BEGIN Information supplied

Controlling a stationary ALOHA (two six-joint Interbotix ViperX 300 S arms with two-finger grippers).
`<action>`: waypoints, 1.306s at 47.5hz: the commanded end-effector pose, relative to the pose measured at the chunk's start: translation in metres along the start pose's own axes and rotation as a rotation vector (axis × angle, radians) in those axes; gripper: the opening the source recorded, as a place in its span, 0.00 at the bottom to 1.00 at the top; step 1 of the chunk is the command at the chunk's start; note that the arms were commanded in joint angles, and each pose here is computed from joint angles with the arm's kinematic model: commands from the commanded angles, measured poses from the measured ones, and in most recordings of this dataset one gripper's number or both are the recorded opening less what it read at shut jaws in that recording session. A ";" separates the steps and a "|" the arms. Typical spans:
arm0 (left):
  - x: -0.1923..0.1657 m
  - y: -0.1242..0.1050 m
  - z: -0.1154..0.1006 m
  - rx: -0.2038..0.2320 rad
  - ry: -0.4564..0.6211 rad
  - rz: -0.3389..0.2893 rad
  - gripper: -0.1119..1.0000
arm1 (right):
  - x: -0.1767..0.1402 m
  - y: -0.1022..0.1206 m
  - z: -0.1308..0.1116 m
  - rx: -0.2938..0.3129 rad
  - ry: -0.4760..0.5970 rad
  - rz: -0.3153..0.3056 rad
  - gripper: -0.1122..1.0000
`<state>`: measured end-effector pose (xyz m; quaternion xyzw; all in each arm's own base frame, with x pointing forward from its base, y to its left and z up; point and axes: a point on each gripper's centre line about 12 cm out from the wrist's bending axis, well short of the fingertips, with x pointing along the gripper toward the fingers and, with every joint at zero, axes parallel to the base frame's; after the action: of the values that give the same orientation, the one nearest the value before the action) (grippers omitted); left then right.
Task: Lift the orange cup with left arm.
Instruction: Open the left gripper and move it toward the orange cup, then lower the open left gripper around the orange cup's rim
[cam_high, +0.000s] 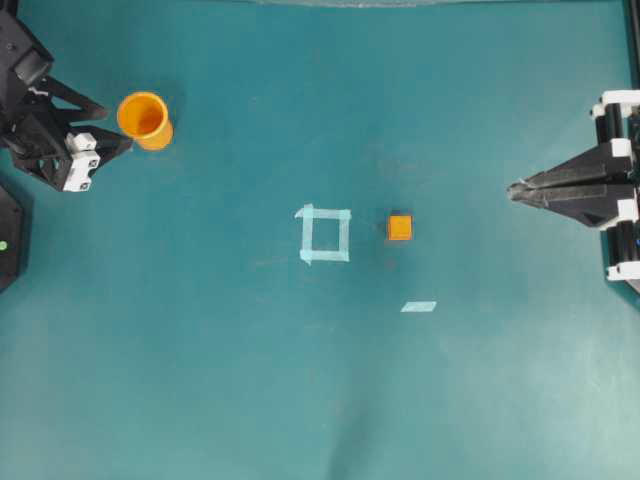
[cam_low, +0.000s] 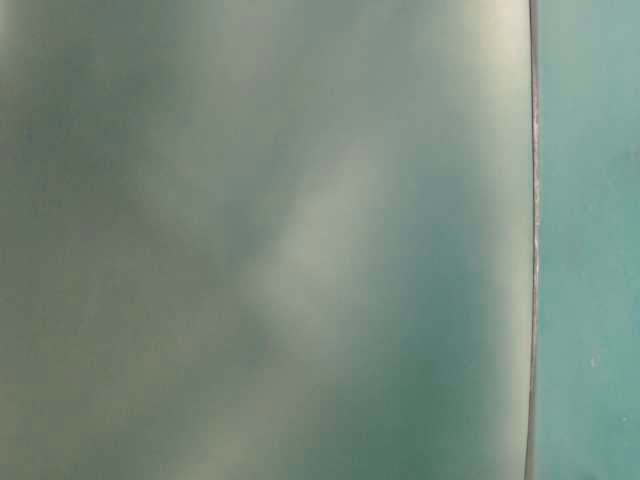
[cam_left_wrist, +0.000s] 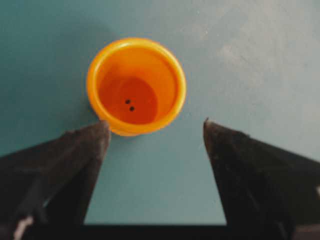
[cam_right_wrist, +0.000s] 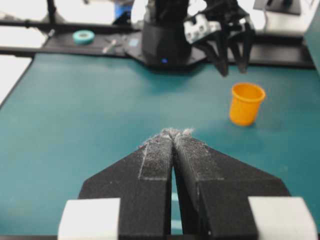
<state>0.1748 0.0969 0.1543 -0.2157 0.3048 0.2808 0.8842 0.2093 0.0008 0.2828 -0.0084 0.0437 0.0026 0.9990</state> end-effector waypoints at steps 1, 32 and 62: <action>0.001 0.001 0.000 -0.001 -0.020 -0.001 0.76 | 0.001 0.000 0.007 0.000 -0.012 -0.002 0.10; 0.023 0.001 -0.028 0.008 0.082 -0.001 0.76 | 0.002 0.000 0.005 -0.001 0.002 -0.001 0.10; 0.055 0.009 -0.015 -0.005 0.080 0.037 0.76 | 0.004 0.000 0.003 0.002 0.012 0.000 0.10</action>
<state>0.1942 0.1090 0.0985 -0.2261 0.3608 0.2833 0.8593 0.2109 0.0005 0.2780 -0.0076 0.0590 0.0018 0.9982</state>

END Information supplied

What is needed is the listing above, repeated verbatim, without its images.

» **The completed task**
Controlling a stationary ALOHA (two six-joint Interbotix ViperX 300 S arms with two-finger grippers).
`<action>`: waypoints, 1.306s at 47.5hz: the commanded end-effector pose, relative to the pose measured at the chunk's start: translation in metres along the start pose's own axes and rotation as a rotation vector (axis × angle, radians) in those axes; gripper: the opening the source recorded, as a place in its span, 0.00 at the bottom to 1.00 at the top; step 1 of the chunk is the command at the chunk's start; note that the arms were commanded in joint angles, and each pose here is computed from joint angles with the arm's kinematic model: commands from the commanded angles, measured poses from the measured ones, and in most recordings of this dataset one gripper's number or both are the recorded opening less what it read at shut jaws in that recording session. A ";" separates the steps and a "|" the arms. Typical spans:
arm0 (left):
  - x: -0.1923..0.1657 m
  - y: -0.1242..0.1050 m
  - z: -0.1154..0.1006 m
  - rx: -0.2038..0.2320 rad
  - ry: -0.4564..0.6211 rad
  - rz: -0.3389..0.2893 rad
  - gripper: -0.1119..1.0000
arm1 (right):
  - x: -0.1767..0.1402 m
  - y: -0.1022..0.1206 m
  - z: -0.1308..0.1116 m
  - rx: -0.2938..0.3129 rad
  - ry: -0.4760..0.5970 rad
  - rz: -0.3153..0.3056 rad
  - gripper: -0.1122..1.0000
`<state>`: measured end-effector pose (xyz m; quaternion xyzw; all in each arm's own base frame, with x pointing forward from its base, y to its left and z up; point and axes: a point on each gripper's centre line about 12 cm out from the wrist's bending axis, well short of the fingertips, with x pointing along the gripper toward the fingers and, with every joint at zero, axes parallel to the base frame's; after the action: of the values that give the same orientation, the one nearest the value before the action) (grippers omitted); left then right.
Task: Lift the orange cup with left arm.
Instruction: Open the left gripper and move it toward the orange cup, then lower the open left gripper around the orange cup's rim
[cam_high, +0.000s] 
[cam_low, +0.000s] 
[cam_left_wrist, +0.000s] 
[cam_right_wrist, +0.000s] 
<state>0.1748 0.0969 0.1543 -0.2157 0.3048 0.2808 0.8842 0.2093 0.0008 0.2828 -0.0084 0.0437 0.0026 0.9990</state> end-effector waypoints at steps 1, 32 and 62: <action>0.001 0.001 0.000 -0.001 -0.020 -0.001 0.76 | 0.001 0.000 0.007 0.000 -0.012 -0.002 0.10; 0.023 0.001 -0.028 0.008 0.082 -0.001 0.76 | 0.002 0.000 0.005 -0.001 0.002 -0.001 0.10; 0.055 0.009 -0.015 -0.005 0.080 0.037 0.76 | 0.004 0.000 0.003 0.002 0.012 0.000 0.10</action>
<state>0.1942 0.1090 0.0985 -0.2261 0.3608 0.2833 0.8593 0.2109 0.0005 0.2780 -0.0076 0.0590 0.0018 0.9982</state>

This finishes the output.